§ EXERCISE INSTRUCTIONS
All of the records must be repeated exactly.

INPUT MATERIAL Block Start

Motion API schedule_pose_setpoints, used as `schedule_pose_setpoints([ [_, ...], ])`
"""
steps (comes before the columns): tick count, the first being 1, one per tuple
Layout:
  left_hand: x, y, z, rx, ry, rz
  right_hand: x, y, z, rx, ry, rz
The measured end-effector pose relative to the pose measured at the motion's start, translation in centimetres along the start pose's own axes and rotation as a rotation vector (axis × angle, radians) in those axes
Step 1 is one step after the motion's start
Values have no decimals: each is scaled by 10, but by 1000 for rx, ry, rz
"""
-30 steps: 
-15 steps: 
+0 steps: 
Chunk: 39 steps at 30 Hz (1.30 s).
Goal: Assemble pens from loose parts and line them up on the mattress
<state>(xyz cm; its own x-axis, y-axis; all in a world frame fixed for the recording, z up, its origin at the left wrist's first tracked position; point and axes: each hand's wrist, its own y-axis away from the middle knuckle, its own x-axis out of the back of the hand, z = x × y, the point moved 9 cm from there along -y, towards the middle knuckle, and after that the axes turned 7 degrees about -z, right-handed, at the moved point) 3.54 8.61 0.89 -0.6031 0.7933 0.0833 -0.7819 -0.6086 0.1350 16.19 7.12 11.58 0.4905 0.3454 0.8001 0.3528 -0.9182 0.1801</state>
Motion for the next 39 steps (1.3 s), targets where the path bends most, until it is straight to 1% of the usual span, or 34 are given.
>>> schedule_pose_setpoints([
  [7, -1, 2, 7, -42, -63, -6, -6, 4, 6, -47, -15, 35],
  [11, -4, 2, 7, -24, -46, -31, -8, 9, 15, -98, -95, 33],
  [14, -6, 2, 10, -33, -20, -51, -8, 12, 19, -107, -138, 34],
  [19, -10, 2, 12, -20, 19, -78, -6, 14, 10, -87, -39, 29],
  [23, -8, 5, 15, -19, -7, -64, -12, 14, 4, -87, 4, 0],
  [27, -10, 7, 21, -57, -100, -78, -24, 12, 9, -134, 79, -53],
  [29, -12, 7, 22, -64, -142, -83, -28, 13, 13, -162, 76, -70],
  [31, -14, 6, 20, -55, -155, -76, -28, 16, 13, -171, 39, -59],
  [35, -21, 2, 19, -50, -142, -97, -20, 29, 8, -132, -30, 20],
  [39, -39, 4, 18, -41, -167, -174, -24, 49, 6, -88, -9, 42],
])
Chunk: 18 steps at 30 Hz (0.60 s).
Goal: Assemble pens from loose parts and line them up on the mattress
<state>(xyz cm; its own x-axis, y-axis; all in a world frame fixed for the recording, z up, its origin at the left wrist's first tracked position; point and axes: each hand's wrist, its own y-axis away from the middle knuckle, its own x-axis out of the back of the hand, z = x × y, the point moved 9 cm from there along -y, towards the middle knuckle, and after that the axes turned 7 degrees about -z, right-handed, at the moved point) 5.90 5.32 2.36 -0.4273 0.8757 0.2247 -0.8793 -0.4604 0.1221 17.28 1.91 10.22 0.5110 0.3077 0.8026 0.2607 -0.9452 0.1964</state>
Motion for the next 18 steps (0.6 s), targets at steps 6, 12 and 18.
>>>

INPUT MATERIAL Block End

§ SOLUTION TO THE EXERCISE
Motion API schedule_pose_setpoints, used as `schedule_pose_setpoints([ [_, ...], ])`
"""
steps (comes before the columns): tick count, the first being 1, one per tuple
Layout:
  left_hand: x, y, z, rx, ry, rz
  right_hand: x, y, z, rx, ry, rz
The measured end-effector pose relative to the pose measured at the motion's start, translation in centimetres along the start pose's own axes and rotation as a rotation vector (axis × angle, radians) in those axes
Step 1 is one step after the motion's start
Values have no decimals: each is scaled by 10, but by 1000 for rx, ry, rz
"""
-30 steps: 
-15 steps: 
+0 steps: 
Chunk: 39 steps at 30 Hz (1.30 s).
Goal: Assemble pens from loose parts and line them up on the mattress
<state>(xyz cm; its own x-axis, y-axis; all in a world frame fixed for the recording, z up, its origin at the left wrist's first tracked position; point and axes: each hand's wrist, its own y-axis away from the middle knuckle, its own x-axis out of the back of the hand, z = x × y, the point moved 9 cm from there along -y, towards the middle knuckle, and after that the axes turned 7 degrees about -z, right-handed, at the moved point) 3.54 8.61 0.89 -0.6031 0.7933 0.0833 -0.7819 -0.6086 0.1350 16.19 7.12 11.58 0.4905 0.3454 0.8001 0.3528 -0.9182 0.1801</state>
Motion for the next 39 steps (1.3 s), targets where the path bends most, until it is straight to 1% of the usual span, or 34 are given.
>>> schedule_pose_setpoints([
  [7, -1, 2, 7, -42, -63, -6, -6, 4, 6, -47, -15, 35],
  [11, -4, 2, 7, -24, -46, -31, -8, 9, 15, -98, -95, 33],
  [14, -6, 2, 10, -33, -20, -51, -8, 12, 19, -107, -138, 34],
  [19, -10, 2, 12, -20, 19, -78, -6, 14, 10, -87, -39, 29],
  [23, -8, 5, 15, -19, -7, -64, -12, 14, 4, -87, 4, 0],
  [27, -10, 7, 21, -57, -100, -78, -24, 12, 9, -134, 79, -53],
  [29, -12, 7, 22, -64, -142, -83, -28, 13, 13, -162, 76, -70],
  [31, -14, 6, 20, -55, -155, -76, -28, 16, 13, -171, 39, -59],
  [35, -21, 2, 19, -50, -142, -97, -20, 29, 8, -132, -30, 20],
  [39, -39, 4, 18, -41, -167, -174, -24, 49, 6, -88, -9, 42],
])
Chunk: 18 steps at 30 Hz (0.60 s).
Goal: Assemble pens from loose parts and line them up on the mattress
<state>(xyz cm; its own x-axis, y-axis; all in a world frame fixed for the recording, z up, its origin at the left wrist's first tracked position; point and axes: each hand's wrist, its own y-axis away from the middle knuckle, its own x-axis out of the back of the hand, z = x × y, the point moved 9 cm from there along -y, towards the middle knuckle, and after that the axes turned 7 degrees about -z, right-handed, at the moved point) 5.90 5.32 2.36 -0.4273 0.8757 0.2247 -0.8793 -0.4604 0.1221 17.28 1.91 10.22 0.5110 0.3077 0.8026 0.2607 -0.9452 0.1964</state>
Motion for the next 18 steps (0.6 s), targets at steps 6, 12 and 18.
>>>

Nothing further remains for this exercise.